Your answer must be one number: the count of lines below that include "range".

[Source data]
━━━━━━━━━━━━━━━━
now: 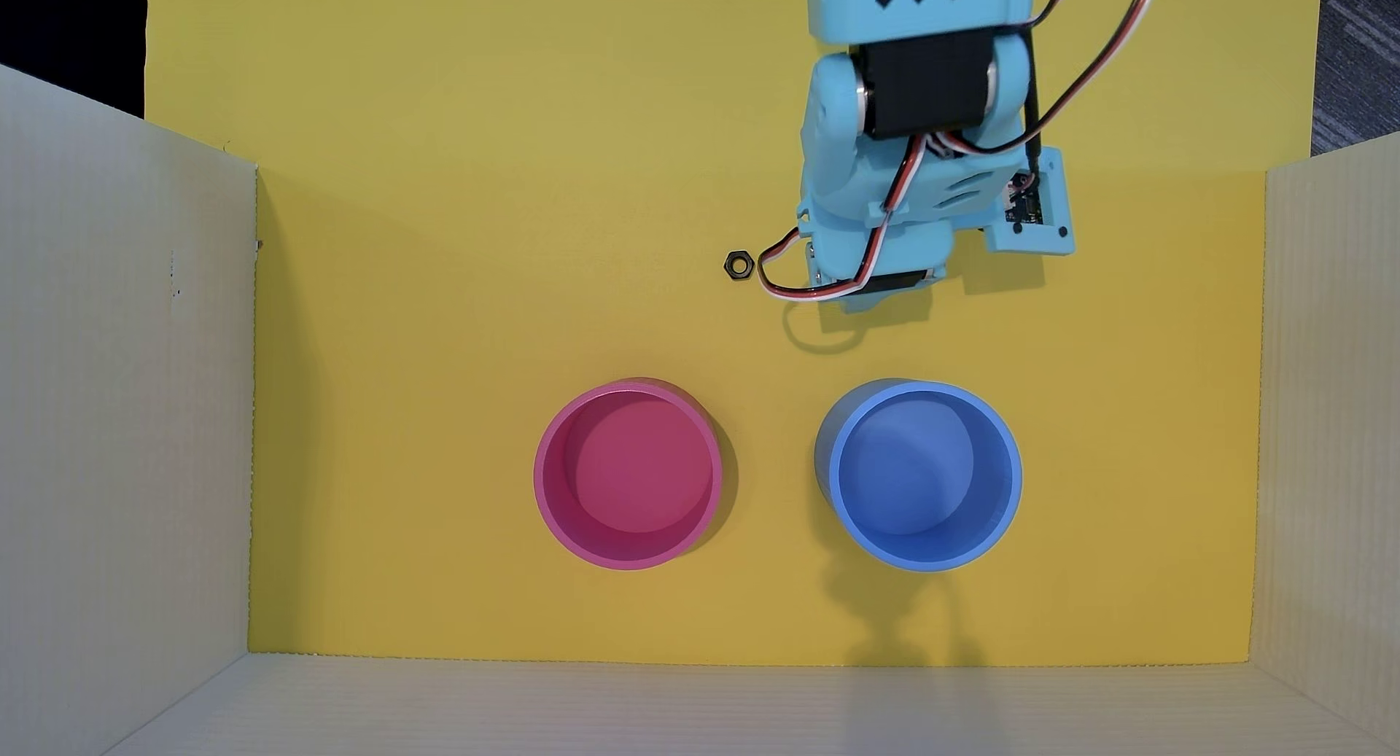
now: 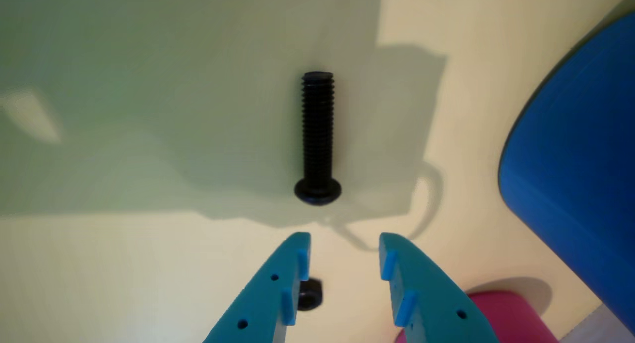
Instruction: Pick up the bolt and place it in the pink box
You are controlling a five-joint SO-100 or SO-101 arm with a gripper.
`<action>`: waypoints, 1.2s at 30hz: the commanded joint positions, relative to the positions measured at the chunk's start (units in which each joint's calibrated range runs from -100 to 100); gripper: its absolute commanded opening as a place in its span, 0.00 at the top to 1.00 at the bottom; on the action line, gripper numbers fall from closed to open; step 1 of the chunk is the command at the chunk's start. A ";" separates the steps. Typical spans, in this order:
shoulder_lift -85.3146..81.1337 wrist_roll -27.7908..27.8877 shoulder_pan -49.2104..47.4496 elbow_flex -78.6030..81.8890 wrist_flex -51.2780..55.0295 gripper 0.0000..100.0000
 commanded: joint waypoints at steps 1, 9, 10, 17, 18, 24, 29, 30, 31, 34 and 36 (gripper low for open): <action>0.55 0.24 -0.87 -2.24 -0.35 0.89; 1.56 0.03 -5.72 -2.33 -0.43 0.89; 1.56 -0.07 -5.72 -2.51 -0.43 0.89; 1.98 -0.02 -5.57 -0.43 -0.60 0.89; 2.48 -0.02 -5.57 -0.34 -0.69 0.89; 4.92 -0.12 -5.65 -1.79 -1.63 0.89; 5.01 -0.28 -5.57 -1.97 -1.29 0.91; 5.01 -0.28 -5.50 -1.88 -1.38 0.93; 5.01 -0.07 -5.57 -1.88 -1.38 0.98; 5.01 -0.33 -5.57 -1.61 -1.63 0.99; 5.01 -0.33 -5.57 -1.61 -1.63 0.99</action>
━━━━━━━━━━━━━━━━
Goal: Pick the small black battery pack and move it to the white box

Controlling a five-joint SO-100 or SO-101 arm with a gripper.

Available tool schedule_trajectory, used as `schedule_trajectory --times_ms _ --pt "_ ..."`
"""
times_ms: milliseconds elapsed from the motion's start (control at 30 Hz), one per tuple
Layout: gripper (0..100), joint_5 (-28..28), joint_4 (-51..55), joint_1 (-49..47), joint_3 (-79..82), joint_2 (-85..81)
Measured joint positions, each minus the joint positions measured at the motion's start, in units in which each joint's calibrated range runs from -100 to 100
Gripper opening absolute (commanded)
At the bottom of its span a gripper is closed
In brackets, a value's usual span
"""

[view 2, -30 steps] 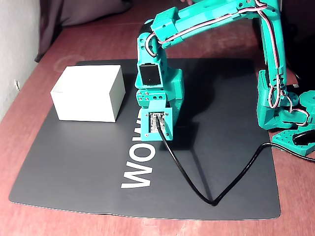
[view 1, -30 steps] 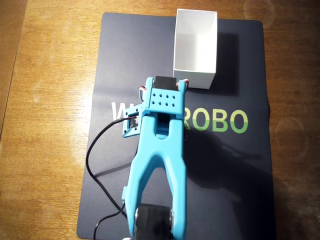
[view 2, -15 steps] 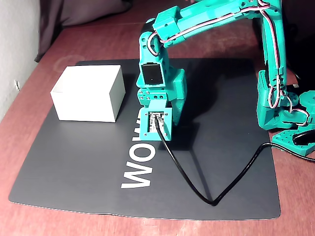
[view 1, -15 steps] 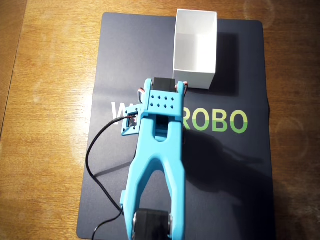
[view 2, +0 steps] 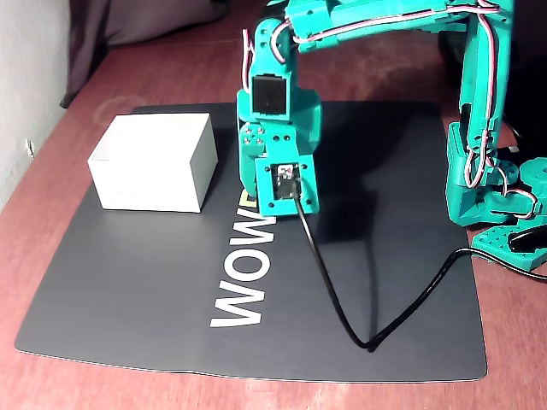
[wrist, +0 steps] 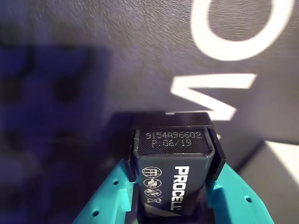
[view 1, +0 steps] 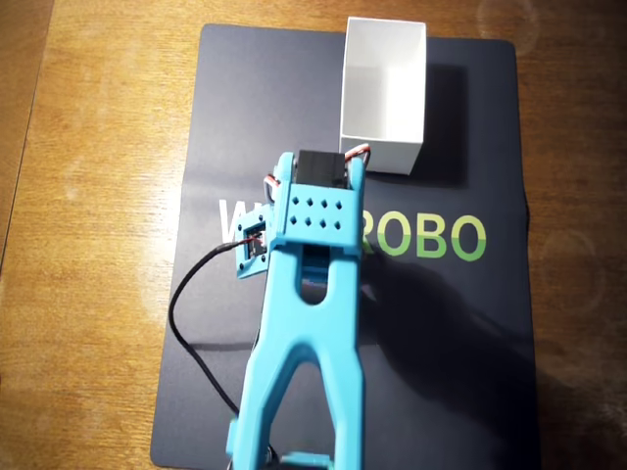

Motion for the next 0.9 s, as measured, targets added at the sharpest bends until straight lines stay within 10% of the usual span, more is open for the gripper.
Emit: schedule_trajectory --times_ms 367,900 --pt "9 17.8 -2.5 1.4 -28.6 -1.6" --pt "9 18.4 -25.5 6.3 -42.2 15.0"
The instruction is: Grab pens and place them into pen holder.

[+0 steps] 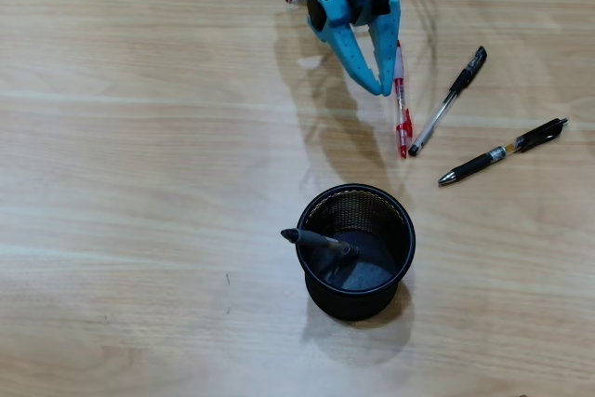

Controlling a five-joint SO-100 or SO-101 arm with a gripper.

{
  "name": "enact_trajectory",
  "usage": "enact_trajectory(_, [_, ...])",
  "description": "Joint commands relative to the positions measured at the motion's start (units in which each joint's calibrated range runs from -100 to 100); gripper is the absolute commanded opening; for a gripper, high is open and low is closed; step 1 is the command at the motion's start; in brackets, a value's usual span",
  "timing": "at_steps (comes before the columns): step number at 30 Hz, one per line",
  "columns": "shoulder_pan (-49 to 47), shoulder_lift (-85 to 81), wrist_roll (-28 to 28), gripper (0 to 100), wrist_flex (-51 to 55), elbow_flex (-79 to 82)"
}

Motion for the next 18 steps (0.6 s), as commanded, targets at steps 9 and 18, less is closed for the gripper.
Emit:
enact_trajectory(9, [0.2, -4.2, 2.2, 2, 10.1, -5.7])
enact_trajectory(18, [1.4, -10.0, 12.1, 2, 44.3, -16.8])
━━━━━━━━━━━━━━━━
:: Expected answer ::
3